第23章 自古寒门多薄幸,从来利字断亲情 (第3/3页)
“若是她安分守己地在家里待着,乖乖当个女孩家该有的样子。”
“若是她没有那么出息,没有不知廉耻地跑去拜院长为师。”
“我们陆家男丁的脸面,何至于被她踩在脚底下?”
陆光宗的声音在哭喊声中显得格外清晰,字字句句都透着理所当然的虚伪。
“事关咱们整个陆氏宗族的脊梁。”
“没有办法了,如今,也只能委屈你们三个了。
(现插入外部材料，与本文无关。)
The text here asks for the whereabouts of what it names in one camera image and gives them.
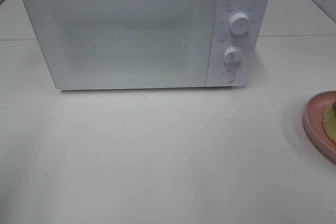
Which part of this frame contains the pink round plate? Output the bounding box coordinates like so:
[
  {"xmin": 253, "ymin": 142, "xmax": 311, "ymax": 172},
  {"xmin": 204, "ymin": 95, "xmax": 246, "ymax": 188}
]
[{"xmin": 303, "ymin": 90, "xmax": 335, "ymax": 163}]

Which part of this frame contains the round door release button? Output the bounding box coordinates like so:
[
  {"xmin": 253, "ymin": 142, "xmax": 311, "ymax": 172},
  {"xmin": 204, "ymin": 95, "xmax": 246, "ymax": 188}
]
[{"xmin": 218, "ymin": 71, "xmax": 235, "ymax": 84}]

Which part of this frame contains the white microwave door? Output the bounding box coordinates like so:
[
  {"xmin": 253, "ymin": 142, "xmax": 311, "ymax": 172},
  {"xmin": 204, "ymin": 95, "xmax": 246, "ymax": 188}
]
[{"xmin": 23, "ymin": 0, "xmax": 216, "ymax": 90}]

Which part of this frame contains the toast sandwich with lettuce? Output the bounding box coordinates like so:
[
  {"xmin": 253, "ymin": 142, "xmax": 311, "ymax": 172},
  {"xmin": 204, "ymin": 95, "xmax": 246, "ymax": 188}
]
[{"xmin": 322, "ymin": 103, "xmax": 336, "ymax": 144}]

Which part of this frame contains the white microwave knob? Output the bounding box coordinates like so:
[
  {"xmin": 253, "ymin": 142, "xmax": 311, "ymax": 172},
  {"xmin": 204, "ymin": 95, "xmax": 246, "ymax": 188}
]
[
  {"xmin": 223, "ymin": 46, "xmax": 243, "ymax": 65},
  {"xmin": 228, "ymin": 12, "xmax": 251, "ymax": 35}
]

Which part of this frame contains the white microwave oven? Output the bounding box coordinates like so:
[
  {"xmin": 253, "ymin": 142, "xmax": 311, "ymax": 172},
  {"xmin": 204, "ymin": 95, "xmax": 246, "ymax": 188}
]
[{"xmin": 23, "ymin": 0, "xmax": 268, "ymax": 90}]

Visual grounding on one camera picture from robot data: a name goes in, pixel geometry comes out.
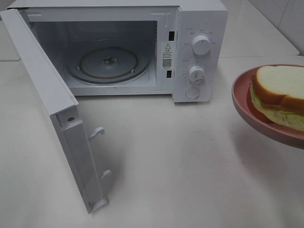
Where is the warning label with QR code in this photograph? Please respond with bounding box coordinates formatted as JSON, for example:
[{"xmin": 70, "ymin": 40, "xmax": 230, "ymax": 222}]
[{"xmin": 161, "ymin": 42, "xmax": 173, "ymax": 69}]

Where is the round door release button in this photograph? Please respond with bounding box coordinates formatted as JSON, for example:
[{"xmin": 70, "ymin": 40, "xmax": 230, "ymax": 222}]
[{"xmin": 185, "ymin": 88, "xmax": 200, "ymax": 99}]

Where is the white microwave oven body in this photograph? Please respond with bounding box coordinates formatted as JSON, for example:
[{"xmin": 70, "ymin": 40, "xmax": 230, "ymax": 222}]
[{"xmin": 6, "ymin": 0, "xmax": 228, "ymax": 103}]

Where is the upper white power knob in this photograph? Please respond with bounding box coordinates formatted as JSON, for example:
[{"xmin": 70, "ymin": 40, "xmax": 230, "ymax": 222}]
[{"xmin": 192, "ymin": 34, "xmax": 211, "ymax": 56}]

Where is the pink round plate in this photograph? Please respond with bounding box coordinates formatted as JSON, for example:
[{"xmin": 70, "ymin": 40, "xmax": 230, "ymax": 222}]
[{"xmin": 231, "ymin": 66, "xmax": 304, "ymax": 149}]

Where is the white microwave door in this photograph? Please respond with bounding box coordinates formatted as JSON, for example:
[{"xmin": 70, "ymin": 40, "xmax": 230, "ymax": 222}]
[{"xmin": 0, "ymin": 9, "xmax": 111, "ymax": 213}]

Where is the sandwich with lettuce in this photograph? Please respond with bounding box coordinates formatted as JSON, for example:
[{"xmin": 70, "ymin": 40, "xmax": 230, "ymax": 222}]
[{"xmin": 250, "ymin": 65, "xmax": 304, "ymax": 132}]

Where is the white timer knob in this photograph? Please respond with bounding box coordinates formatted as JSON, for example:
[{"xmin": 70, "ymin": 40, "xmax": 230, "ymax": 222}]
[{"xmin": 188, "ymin": 66, "xmax": 205, "ymax": 84}]

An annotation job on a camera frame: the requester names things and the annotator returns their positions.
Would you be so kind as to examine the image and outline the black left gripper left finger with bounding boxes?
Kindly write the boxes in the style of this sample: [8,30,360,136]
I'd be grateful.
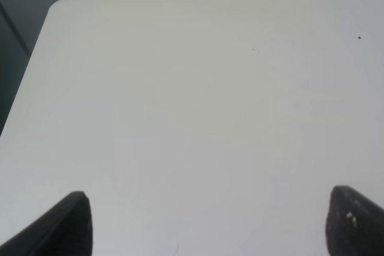
[1,191,93,256]

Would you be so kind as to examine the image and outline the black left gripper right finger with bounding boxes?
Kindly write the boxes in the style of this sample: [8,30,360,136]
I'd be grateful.
[325,185,383,256]

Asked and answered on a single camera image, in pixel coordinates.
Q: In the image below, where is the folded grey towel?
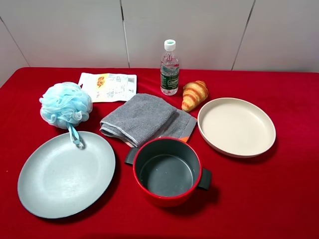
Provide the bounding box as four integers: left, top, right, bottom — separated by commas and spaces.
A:
100, 94, 196, 148

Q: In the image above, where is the golden croissant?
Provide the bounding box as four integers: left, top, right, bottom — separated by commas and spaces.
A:
181, 81, 209, 112

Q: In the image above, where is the clear plastic water bottle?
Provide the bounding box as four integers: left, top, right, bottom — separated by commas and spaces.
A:
160, 39, 180, 96

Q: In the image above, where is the white snack packet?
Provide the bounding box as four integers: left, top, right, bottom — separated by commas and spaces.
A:
78, 73, 137, 103

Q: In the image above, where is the cream round plate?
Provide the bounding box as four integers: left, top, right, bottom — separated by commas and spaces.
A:
197, 98, 276, 158

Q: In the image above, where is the light blue bath loofah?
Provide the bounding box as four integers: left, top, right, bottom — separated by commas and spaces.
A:
39, 82, 93, 149

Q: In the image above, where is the grey-blue round plate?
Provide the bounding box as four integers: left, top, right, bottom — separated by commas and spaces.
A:
17, 131, 116, 219

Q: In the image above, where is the red pot with black handles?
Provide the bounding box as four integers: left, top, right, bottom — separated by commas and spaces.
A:
125, 137, 212, 207

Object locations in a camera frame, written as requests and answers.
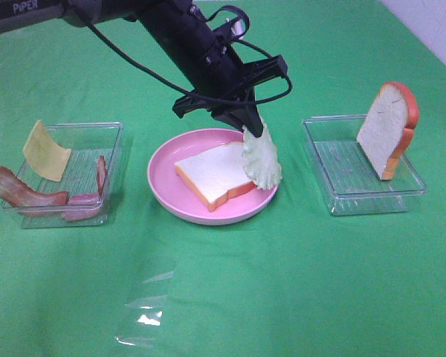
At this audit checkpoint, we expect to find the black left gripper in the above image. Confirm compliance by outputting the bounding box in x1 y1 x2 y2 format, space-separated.
139 1 288 137

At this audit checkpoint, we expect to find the green lettuce leaf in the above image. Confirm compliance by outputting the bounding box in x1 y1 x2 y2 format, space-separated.
242 117 282 190

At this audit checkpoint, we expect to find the bread slice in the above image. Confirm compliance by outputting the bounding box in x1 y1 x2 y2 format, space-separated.
356 81 420 181
174 141 256 212

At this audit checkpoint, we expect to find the pink bacon strip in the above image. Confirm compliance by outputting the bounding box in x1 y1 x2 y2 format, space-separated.
61 155 107 222

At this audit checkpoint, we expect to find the dark bacon strip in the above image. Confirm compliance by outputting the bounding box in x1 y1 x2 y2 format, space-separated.
0 166 68 207

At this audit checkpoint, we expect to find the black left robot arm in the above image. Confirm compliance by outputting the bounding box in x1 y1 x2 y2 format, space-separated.
0 1 288 138

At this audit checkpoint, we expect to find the pink round plate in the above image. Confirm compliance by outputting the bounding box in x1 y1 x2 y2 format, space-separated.
147 128 278 225

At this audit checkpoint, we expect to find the clear right plastic tray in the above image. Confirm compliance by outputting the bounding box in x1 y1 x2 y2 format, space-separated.
301 114 426 216

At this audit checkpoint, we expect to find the clear plastic tray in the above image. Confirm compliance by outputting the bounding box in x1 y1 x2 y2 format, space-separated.
301 114 426 216
1 122 124 228

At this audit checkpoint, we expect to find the green tablecloth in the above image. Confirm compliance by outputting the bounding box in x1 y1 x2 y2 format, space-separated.
0 1 446 356

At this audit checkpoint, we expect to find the clear left plastic tray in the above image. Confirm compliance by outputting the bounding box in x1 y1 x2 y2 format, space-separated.
1 122 124 228

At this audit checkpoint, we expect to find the yellow cheese slice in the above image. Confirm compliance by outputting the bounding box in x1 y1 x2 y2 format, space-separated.
22 120 72 182

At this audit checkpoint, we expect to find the clear plastic film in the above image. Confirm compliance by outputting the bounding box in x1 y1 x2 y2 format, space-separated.
114 268 174 350

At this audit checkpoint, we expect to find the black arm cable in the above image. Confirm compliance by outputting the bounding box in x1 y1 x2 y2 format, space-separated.
85 4 294 106

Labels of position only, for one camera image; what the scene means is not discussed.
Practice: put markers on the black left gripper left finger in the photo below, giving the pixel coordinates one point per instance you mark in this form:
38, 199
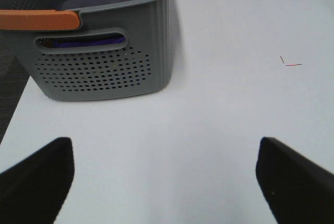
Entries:
34, 190

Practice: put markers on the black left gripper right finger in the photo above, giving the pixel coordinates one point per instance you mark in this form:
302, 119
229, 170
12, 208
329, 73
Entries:
296, 189

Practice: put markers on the grey perforated plastic basket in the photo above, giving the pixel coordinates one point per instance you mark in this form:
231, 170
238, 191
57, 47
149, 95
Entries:
119, 50

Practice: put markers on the orange basket handle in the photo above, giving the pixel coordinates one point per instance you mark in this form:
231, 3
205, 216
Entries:
39, 20

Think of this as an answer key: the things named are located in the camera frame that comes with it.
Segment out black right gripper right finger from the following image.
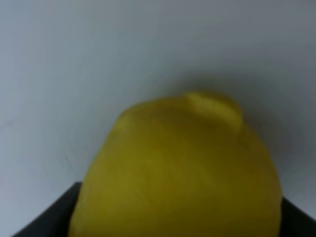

”
春荷绝望地跌坐在地上,鲜血糊住了她的眼睛,心中对陆丹青也有些怨恨了。
屋外的风越吹越大,将陆光宗那轻飘飘却如同刀子般的话语,连同满屋子的哭嚎,一起吹散在沉闷的夜色里。
......
秋收过后的葛源乡,连风里都透着一股踏踏实实的厚重。
太阳慢吞吞地往西边的群山后头沉。
大片大片暗金色的余晖,顺着漫山遍野的梯田一层层往下铺。
村头巷尾的打谷场上,还堆着一堆堆没有清运干净的谷壳。
那股子稻草干枯后的清香味道,混着泥土的腥气,直直地往人鼻子里钻。
这就是庄稼人一年到头最盼着的五谷丰登的味道。
这个时辰,家家户户屋顶上的土烟囱都开始往外头冒青灰色的炊烟。
整个村子都被笼罩在这一层温吞吞的烟火气里。
严家大院的木门大敞着。
伴随着吱呀吱呀的车轴声,严大海和严二江赶着借来的老黄牛车,慢悠悠地踩着夕阳的影子进了院子。
老黄牛的鼻子里喷出粗气。
车板上堆得严严实实的麻袋,随着牛的脚步微微晃动。
“爹回来了!”
严承豹本来正蹲在院墙根底下玩泥巴。
听见牛车轱辘声,皮猴子立刻丢了手里的泥巴,扯着嗓子就往院子里喊。
屋子里的门帘一掀。
大舅母柳氏率先走了出来,双手在围裙上胡乱抹了两把。
柳氏快步走到牛车跟前,熟练地帮着严大海把套在牛脖子上的木枷解下来。
“当家的,一路上可还顺当?”柳氏低声问了一句。